349. Intersection of Two Arrays
349. Intersection of Two Arrays
Problem Statement
Given two integer arrays nums1 and nums2, return an array of their intersection. Each element in the result must be unique and you may return the result in any order.
Examples
Example 1:
Input: nums1 = [1,2,2,1], nums2 = [2,2]
Output: [2]
Explanation: The intersection contains only the element 2.
Example 2:
Input: nums1 = [4,9,5], nums2 = [9,4,9,8,4]
Output: [9,4] or [4,9]
Explanation: The intersection contains elements 9 and 4. Order does not matter.
Constraints
1 <= nums1.length, nums2.length <= 10000 <= nums1[i], nums2[i] <= 1000
Clarification Questions
Before diving into the solution, here are 5 important clarifications and assumptions to discuss during an interview:
-
Intersection definition: What exactly is the intersection? (Assumption: Elements that appear in both arrays, each element appears only once in result)
-
Duplicate handling: If an element appears multiple times in both arrays, how many times should it appear in result? (Assumption: Only once - intersection contains unique elements)
-
Order requirement: Does the order of elements in the result matter? (Assumption: No - order doesn’t matter, can return in any order)
-
Array mutability: Can we modify the input arrays? (Assumption: No - typically we don’t modify input arrays)
-
Empty arrays: What if one or both arrays are empty? (Assumption: Return empty array - no intersection)
Interview Deduction Process (10 minutes)
Step 1: Brute-Force Approach (2 minutes)
For each element in the first array, check if it exists in the second array by scanning linearly.

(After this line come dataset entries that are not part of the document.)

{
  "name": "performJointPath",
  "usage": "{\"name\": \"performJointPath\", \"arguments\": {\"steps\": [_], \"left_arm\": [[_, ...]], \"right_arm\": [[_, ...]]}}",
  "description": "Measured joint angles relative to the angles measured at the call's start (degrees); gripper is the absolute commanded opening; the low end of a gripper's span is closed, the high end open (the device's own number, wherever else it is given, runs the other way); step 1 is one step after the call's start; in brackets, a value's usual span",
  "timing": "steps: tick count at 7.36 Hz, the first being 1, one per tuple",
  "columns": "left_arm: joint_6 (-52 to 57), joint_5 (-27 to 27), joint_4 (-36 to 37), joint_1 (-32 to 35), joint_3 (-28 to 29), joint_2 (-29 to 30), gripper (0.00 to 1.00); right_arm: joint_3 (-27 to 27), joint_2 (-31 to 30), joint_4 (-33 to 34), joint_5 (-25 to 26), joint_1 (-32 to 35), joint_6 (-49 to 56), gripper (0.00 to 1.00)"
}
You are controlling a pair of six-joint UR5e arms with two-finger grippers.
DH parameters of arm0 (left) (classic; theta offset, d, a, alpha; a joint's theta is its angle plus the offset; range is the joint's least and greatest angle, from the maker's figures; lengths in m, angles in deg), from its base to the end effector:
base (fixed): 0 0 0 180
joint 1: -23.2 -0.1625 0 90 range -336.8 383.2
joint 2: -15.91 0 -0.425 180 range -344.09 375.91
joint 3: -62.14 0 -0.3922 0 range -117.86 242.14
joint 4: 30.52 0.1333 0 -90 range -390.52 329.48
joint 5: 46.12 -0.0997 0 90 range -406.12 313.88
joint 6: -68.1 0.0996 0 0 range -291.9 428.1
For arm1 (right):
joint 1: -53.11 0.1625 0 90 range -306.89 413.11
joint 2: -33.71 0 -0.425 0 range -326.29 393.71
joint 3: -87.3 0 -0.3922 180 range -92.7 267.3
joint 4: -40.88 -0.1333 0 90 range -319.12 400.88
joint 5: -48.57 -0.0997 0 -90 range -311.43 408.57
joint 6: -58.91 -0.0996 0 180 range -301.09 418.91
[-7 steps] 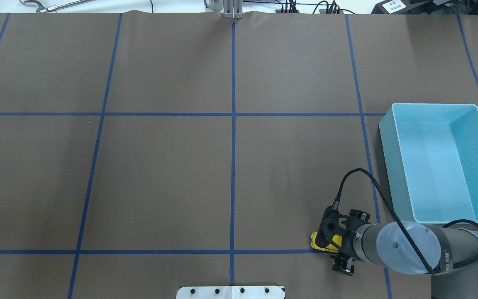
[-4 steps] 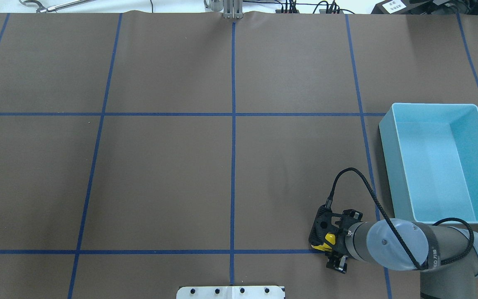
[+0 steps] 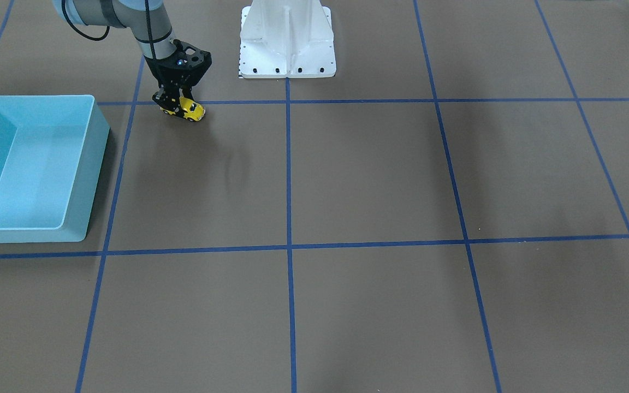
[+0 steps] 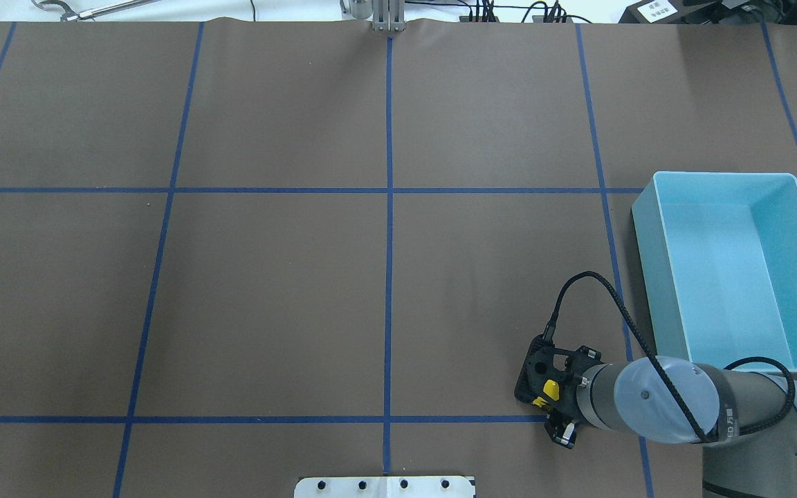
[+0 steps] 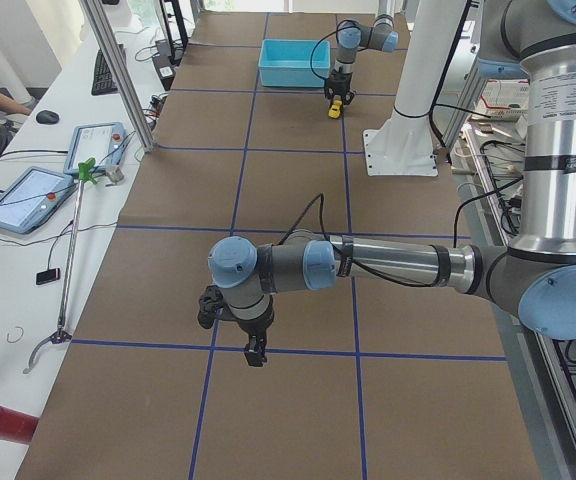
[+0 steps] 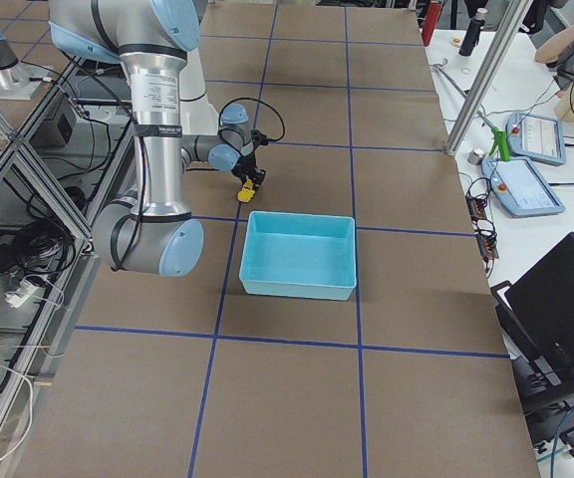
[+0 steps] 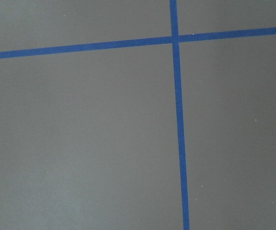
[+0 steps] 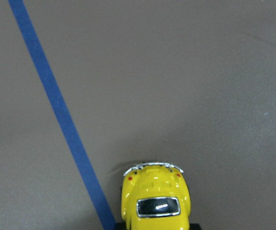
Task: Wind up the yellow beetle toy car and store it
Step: 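Lift the car into the light-blue bin and open the right gripper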
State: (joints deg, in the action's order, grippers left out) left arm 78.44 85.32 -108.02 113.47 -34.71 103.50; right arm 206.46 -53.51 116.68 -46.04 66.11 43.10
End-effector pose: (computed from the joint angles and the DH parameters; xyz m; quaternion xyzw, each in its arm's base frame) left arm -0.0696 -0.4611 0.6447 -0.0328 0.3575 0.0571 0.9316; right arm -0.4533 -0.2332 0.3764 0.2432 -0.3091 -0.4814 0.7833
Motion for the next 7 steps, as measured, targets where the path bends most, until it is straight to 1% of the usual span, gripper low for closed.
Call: {"name": "performJointPath", "arguments": {"steps": [1, 3, 6, 7], "left_arm": [[-0.03, -0.06, 0.04, 0.00, 0.00, -0.05, 1.00], [-0.05, 0.16, 0.06, 0.00, 0.04, -0.10, 1.00], [-0.06, 0.22, 0.12, 0.00, 0.10, -0.03, 1.00], [-0.06, 0.22, 0.14, 0.00, 0.14, -0.07, 1.00]], "right_arm": [[0.76, -0.15, 0.32, -2.19, 2.55, 0.03, 0.00], [2.96, 0.02, 3.74, -9.56, 10.17, 0.99, 0.00], [6.67, 0.87, 12.32, -14.44, 24.33, 10.95, 0.00], [6.73, 0.76, 13.58, -17.58, 29.63, 15.61, 0.00]]}}
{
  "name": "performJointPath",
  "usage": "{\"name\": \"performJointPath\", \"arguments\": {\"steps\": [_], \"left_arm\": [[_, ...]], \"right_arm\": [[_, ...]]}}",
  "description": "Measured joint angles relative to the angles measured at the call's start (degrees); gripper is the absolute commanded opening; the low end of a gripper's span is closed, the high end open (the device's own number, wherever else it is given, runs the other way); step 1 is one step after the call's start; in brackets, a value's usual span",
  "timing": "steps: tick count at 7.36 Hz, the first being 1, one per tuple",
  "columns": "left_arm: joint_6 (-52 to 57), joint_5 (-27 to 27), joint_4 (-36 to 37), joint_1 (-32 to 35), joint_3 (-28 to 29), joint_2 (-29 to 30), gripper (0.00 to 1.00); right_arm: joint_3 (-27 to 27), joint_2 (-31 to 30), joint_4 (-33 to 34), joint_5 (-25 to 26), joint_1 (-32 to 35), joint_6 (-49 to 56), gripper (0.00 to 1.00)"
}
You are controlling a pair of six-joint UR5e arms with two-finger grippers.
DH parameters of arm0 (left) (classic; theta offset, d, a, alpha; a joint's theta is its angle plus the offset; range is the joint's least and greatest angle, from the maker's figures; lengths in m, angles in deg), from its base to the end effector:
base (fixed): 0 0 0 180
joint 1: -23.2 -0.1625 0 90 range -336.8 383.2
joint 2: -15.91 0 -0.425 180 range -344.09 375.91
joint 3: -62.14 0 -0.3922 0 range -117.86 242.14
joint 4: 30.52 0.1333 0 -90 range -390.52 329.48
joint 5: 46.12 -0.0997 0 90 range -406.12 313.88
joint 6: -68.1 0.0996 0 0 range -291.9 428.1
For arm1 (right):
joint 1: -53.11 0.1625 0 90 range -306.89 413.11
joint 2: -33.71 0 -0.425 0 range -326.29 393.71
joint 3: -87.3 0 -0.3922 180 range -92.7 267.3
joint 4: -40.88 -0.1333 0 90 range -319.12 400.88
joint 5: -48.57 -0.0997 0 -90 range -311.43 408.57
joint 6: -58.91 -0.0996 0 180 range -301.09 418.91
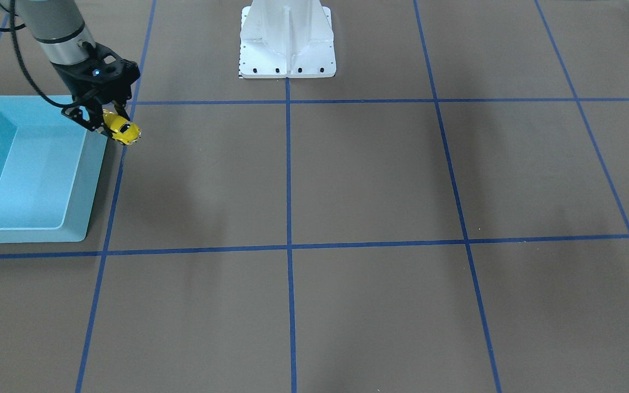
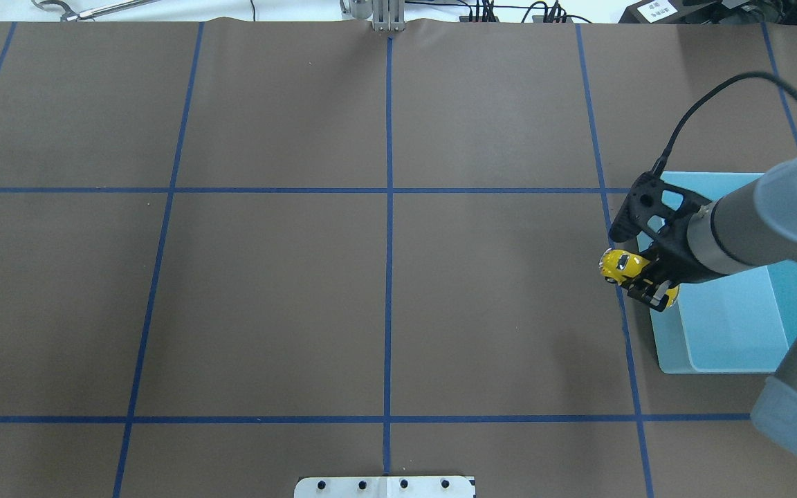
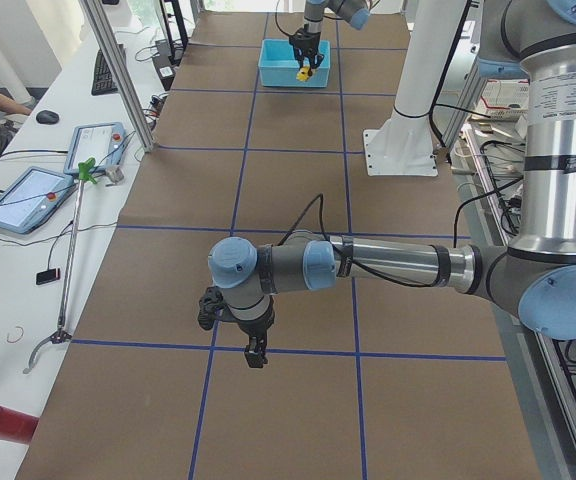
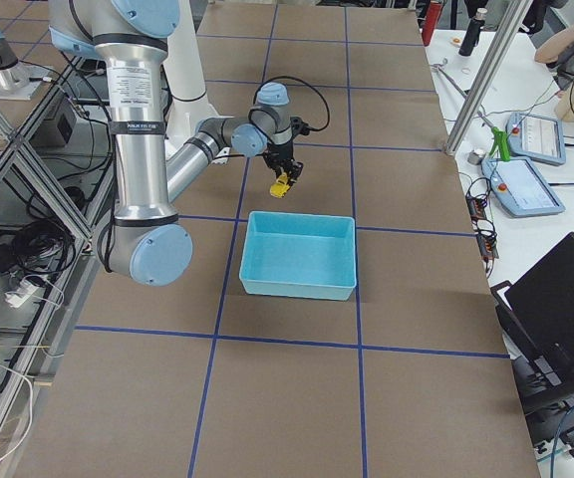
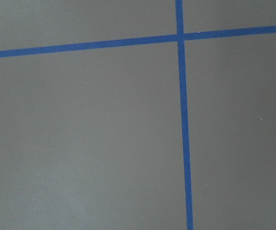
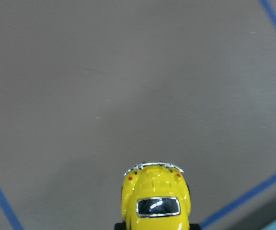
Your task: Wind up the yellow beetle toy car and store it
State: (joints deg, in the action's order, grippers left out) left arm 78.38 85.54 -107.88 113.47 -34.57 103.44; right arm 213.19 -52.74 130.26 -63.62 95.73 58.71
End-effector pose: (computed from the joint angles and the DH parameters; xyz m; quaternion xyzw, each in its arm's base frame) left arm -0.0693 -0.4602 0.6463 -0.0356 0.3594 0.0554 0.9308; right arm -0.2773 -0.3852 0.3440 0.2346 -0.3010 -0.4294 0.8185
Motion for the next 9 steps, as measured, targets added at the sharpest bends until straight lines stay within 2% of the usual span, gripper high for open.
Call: {"name": "performJointPath", "arguments": {"steps": [1, 2, 4, 5, 7, 9], "left_arm": [[0.00, 0.00, 0.01, 0.00, 0.01, -0.04, 1.00], [0.00, 0.00, 0.03, 0.00, 0.03, -0.06, 1.00], [0.00, 0.02, 0.07, 0.00, 0.05, -0.17, 1.00], [-0.02, 0.05, 0.04, 0.00, 0.16, -0.34, 1.00], [-0.08, 0.03, 0.00, 0.00, 0.36, -0.56, 1.00], [-0.09, -0.05, -0.08, 0.00, 0.47, -0.60, 1.00]], "right_arm": [[-0.51, -0.93, 0.38, -2.67, 4.74, 4.44, 0.00], [-1.40, -2.56, 0.18, -3.87, 7.76, 7.27, 0.23], [-5.10, -6.05, -2.56, -5.46, 12.45, 11.01, 0.44], [-8.24, -6.88, -5.61, -8.02, 14.75, 12.04, 0.54], [-12.96, -7.67, -11.52, -11.58, 17.49, 12.38, 0.98], [-13.96, -7.71, -13.28, -12.70, 18.23, 11.93, 0.99]]}}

Add matching elements to the result, but check for duplicates before adding. This approach has O(n × m) time complexity where n and m are array lengths, which is inefficient. Duplicate checking adds additional overhead.
Step 2: Semi-Optimized Approach (3 minutes)
Sort both arrays, then use two pointers to find common elements. Since arrays are sorted, we can advance pointers based on comparison. This reduces time to O(n log n + m log m) for sorting plus O(n + m) for comparison. However, we still need to handle duplicates in the result, which requires additional checks or a set to track seen elements.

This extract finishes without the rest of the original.